Masyarakat juga memiliki persepsi negatif terhadap matematika. Kebanyakan sikap negatif terhadap matematika timbul karena kesalahpahaman atau pendangan yang keliru mengenai matematika. Untuk memahami matematika secara benar dan sewajarnya, pertama-tama perlu diklarifikasi beberapa mitos negatif terhadap matematika. Beberapa mitos itu antara lain:
* Anggapan bahwa untuk mempelajari Matematika diperlukan bakat istimewa yang tidak dimiliki setiap orang.
Kebanyakan orang berpandangan bahwa untuk dapat mempelajari matematika perlu kecerdasan yang tinggi, akibatnya mereka yang kecerdasanya rendah tidak termotivasi untuk belajar matematika.
* Matematika adalah ilmu berhitung. Kemampuan berhitung memang tidak dapat dihindari ketika belajar matematika. Namun berhitung hanya sebagian kecil dari keseluruhan isi matematika. Selain mengerjakan pehitungan-perhitungan, orang juga berusaha memahami mengapa perhitungan itu dikerjakan dengan sesuatu cara tertentu.
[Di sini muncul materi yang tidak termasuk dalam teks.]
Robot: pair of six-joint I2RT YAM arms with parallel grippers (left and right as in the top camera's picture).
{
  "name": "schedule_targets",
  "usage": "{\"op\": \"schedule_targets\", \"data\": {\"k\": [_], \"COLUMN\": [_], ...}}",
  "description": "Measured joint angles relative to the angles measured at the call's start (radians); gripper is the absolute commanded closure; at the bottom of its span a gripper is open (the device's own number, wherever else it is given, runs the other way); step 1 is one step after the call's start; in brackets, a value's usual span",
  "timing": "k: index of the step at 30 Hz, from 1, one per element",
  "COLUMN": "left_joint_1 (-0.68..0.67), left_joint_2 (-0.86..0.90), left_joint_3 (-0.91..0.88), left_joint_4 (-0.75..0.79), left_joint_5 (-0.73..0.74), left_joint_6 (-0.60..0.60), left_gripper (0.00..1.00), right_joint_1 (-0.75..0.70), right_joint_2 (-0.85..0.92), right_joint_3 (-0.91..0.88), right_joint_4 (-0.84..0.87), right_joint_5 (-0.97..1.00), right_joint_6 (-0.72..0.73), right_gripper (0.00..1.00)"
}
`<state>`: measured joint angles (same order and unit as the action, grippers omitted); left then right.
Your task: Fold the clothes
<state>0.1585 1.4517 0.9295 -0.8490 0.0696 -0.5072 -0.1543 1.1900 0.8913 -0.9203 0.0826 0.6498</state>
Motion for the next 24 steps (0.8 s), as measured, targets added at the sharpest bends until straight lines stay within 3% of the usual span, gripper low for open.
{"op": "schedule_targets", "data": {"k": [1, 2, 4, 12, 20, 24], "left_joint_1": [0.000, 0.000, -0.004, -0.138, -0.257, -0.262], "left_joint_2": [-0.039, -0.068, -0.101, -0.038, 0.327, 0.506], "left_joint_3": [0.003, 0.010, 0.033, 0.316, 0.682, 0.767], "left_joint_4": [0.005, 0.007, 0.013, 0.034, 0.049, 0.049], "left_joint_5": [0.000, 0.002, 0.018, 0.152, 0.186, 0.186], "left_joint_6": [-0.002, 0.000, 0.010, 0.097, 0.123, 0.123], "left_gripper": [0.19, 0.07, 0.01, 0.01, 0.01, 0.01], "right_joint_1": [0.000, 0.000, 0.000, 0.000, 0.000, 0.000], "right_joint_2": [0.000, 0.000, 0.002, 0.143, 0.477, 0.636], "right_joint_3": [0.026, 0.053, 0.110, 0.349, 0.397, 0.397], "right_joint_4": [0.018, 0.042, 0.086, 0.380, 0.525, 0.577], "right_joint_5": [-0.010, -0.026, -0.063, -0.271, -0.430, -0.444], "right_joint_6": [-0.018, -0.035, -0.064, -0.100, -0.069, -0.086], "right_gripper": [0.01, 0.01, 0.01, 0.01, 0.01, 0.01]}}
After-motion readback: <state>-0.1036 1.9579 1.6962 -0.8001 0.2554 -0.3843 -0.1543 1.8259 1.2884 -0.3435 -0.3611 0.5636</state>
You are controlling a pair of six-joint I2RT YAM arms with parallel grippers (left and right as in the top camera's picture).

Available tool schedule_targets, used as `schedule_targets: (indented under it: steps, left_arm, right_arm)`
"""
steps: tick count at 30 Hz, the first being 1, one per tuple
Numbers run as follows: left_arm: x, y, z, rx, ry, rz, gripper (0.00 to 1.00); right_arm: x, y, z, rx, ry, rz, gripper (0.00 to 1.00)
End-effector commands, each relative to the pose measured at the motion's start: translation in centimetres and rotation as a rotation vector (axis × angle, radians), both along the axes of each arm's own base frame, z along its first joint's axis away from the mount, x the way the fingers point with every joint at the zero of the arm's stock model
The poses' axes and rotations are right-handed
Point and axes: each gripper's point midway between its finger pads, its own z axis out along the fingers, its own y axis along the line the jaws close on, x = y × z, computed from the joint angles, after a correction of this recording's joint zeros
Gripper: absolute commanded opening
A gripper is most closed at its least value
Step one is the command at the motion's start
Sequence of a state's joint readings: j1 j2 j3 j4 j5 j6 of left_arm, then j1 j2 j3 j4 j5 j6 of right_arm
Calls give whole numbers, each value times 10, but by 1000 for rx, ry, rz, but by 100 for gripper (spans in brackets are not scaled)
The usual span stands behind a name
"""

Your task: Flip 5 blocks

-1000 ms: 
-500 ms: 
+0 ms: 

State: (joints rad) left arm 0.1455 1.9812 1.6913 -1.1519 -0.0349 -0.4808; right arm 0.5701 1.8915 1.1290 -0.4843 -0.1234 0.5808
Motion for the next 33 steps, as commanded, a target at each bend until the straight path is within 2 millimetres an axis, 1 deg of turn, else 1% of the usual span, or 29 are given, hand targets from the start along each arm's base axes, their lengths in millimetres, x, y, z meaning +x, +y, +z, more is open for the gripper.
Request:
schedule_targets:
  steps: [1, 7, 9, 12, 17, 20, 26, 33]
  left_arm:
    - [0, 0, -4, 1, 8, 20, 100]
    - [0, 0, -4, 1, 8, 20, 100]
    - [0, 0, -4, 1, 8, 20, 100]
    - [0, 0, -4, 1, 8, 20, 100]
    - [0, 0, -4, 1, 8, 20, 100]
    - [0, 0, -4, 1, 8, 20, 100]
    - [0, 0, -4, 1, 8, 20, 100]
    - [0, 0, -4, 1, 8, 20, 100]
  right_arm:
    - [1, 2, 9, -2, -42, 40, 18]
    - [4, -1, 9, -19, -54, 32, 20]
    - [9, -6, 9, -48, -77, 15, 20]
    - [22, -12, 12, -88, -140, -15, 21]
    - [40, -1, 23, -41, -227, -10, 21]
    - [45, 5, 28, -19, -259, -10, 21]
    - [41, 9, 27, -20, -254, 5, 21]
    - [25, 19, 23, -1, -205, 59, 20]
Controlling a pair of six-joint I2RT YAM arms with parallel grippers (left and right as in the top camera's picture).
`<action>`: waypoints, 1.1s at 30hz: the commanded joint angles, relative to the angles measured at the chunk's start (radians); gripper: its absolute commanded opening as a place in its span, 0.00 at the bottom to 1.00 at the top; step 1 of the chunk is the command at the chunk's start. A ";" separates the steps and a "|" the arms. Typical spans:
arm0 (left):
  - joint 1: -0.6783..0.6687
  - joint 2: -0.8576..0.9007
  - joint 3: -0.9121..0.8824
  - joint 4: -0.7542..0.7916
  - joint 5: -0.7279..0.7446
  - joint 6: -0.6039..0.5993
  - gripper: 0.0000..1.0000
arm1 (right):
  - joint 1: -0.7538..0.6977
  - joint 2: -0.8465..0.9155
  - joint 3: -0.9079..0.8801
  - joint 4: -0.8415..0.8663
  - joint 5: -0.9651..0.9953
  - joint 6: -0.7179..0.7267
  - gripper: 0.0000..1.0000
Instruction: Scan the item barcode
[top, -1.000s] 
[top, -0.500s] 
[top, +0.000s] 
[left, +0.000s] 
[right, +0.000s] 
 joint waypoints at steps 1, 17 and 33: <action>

* Matematika hanya menggunakan otak.
Aktivitas matematika memang memerlukan logika dan kecerdasan otak. namun logika dan kecerdasan saja tidak mencukupi. Untuk dapat berkembang, matematika membutuhkan kreativitas dan intuisi manusia seperti halnya seni dan sastra. Kreativitas dalam matematika menyangkut akal-budi, imajinasi, estetika, dan intuisi mengenai hal-hal benar. Para matematikawan biasanya mulai mengerjakan penelitian dengan menggunakan intuisi, dan kemudian membuktikan bahwa intuisi itu benar. Kekaguman pada segi keindahan dan keteraturan sering kali menjadi inspirasi dan motivasi bagi matematikawan untuk menciptakan terobosan baru dalam pengembangan matematika. Dengan kata lain, untuk mengembangkan matematika tidak hanya menggunakan otak kiri, tapi juga harus mampu menggunakan otak kanannya dengan seimbang.
* Yang paling penting dalam matematika adalah jawaban yang benar.
Jawaban yang benar memang penting dan harus diusahakan. Namun yang lebih penting adalah bagaimana memperoleh jawaban yang benar. Dengan kata lain, dalam menyelesaikan persoalan-persoalan matematika, yang lebih penting adalah proses, penalaran, dan metode yang digunakan dalam menyelesaikan persoalan tersebut sampai akhirnya menghasilkan jawaban yang benar.
* Kebenaran dalam matematika bersifat mutlak.
Kebenaran dalam matematika sebenarnya bersifat nisbi. Kebenaran matematika tergantung pada kesepakatan awal yang disetujui bersama yang disebut postulat atau aksioma. Bahkan ada anggapan tidak ada kebenaran(truth) dalam matematika bahwa matematia, yang ada hanyalah keabsahan (validity), yaitu penalaran yang sesuai dengan aturan logika yang digunakan manusia pada umumnya.
* Matematika tidak berguna dalam kehidupan. Kebanyakan masyarakat yang berpendapat seperti ini disebabkan selama menempuh pelajaran matematika di bangku sekolah, guru jarang atau hampir tidak pernah memberikan informasi mengenai penerapannya dalam kehidupan nyata. Kebanyakan guru hanya memberikan materi yang berorientasi agar siswa dapat mengerjakan soal-soal dengan lancar dan mendapatkan nilai yang tinggi dan memuaskan.